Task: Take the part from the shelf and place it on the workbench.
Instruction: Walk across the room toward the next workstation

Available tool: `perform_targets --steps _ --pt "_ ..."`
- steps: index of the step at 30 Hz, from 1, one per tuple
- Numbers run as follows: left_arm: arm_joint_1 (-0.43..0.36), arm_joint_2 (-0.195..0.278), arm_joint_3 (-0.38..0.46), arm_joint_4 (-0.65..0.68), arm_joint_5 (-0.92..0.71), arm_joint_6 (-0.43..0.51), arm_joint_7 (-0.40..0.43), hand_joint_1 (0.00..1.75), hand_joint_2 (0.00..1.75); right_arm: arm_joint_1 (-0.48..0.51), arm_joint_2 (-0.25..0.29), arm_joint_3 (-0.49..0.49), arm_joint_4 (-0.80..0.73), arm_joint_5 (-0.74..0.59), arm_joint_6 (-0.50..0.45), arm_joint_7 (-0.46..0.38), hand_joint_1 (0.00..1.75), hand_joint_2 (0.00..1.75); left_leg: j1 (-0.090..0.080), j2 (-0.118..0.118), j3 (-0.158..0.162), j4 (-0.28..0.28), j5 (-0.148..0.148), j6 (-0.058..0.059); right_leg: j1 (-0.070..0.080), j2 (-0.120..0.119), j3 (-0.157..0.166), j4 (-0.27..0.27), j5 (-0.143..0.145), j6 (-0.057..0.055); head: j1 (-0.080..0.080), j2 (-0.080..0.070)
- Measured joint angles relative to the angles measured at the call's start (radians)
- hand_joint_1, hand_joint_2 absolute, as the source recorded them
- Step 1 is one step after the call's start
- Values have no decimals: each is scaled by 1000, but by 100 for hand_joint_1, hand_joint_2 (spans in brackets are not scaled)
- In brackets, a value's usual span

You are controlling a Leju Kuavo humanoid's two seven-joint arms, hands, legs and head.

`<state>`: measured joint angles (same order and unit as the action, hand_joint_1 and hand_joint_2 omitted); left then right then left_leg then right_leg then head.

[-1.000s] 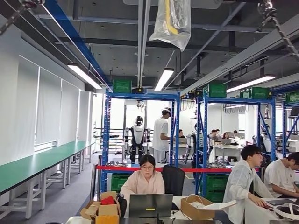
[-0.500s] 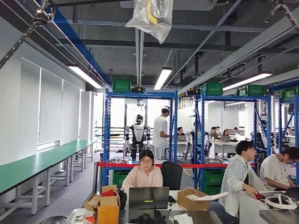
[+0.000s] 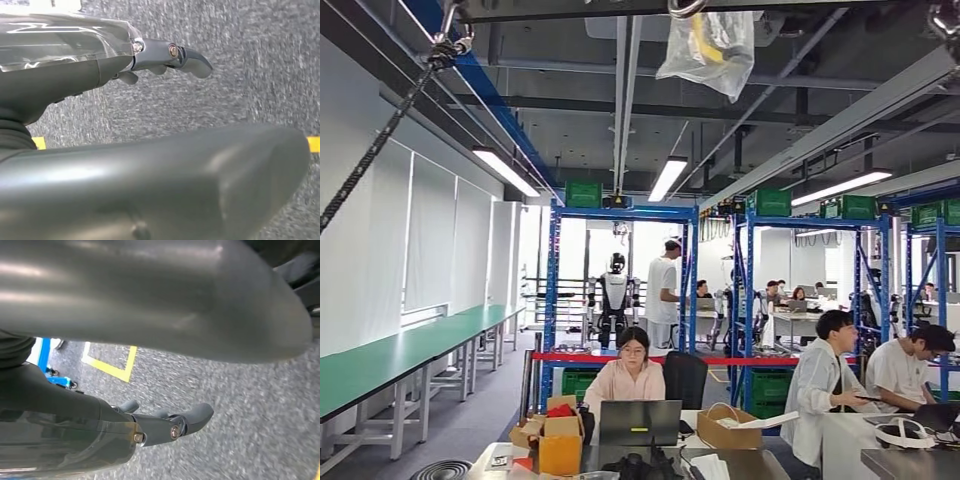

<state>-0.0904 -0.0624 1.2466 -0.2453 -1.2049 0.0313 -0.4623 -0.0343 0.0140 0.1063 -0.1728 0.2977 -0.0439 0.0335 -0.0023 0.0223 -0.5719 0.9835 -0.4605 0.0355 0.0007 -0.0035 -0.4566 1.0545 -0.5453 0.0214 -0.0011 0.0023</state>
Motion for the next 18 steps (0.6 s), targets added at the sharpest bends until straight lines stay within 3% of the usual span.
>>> perform_targets --steps 1,2,4,6,8,10,11,12,15,16,18 --pt "0 0 0 0 1 0 0 0 0 -1 0 0 0 1 0 -1 0 0 -1 0 -5 1 9 -5 3 0 54 -77 -15 -7 0 0" --pt "-1 0 1 0 2 0 2 0 0 -2 0 0 -1 2 0 -2 0 0 -1 1 -9 2 16 -10 6 1 86 -127 -27 -13 0 0" --pt "-2 0 3 0 6 0 8 0 0 -2 1 0 0 5 0 -3 0 0 3 0 -17 6 25 -21 9 0 91 -154 -24 -25 0 1" --pt "-1 -1 8 0 10 0 16 0 0 -1 2 0 0 7 1 -3 0 0 7 -5 -33 41 -13 -28 9 -4 79 -156 -7 -39 0 0" --pt "3 -2 13 0 13 1 30 0 0 3 3 0 1 8 0 -5 0 0 9 -10 -73 157 -99 -32 12 -8 62 -153 6 -50 0 0" --pt "5 -4 16 0 13 2 47 0 87 6 2 -1 1 7 -2 -11 0 0 9 -11 -109 283 -152 -33 16 -10 37 -140 14 -54 0 0" --pt "6 -4 17 0 13 3 53 0 131 5 2 -3 1 5 -3 -13 0 0 8 -11 -105 298 -148 -33 18 -9 25 -131 16 -54 0 0" --pt "7 -4 17 0 14 5 58 0 175 5 2 -5 1 3 -4 -14 0 0 8 -11 -81 274 -128 -32 18 -8 14 -121 17 -53 0 0" --pt "5 -4 18 0 14 8 54 0 175 5 1 -11 1 3 -2 -13 0 0 7 -11 36 85 -65 -24 20 -7 -12 -89 11 -46 0 0" --pt "4 -4 18 0 14 6 49 0 175 5 0 -12 1 3 -1 -9 0 0 6 -12 55 47 -60 -21 22 -7 -19 -81 10 -42 0 0" --pt "4 -4 18 0 14 2 41 0 175 5 -1 -15 1 3 2 3 0 0 6 -12 56 29 -61 -16 24 -8 -28 -73 12 -33 0 0"
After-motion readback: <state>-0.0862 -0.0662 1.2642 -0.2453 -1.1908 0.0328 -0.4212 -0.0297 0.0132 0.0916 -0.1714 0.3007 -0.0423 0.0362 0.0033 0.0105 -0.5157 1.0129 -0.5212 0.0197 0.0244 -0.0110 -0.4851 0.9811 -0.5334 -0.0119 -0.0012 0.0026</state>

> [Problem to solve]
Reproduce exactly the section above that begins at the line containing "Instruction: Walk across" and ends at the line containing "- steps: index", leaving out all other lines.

> [Solution for this problem]
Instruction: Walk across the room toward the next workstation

Available tool: `perform_targets --steps _ --pt "_ ..."`
- steps: index of the step at 30 Hz, from 1, one per tuple

The exercise was answered completely.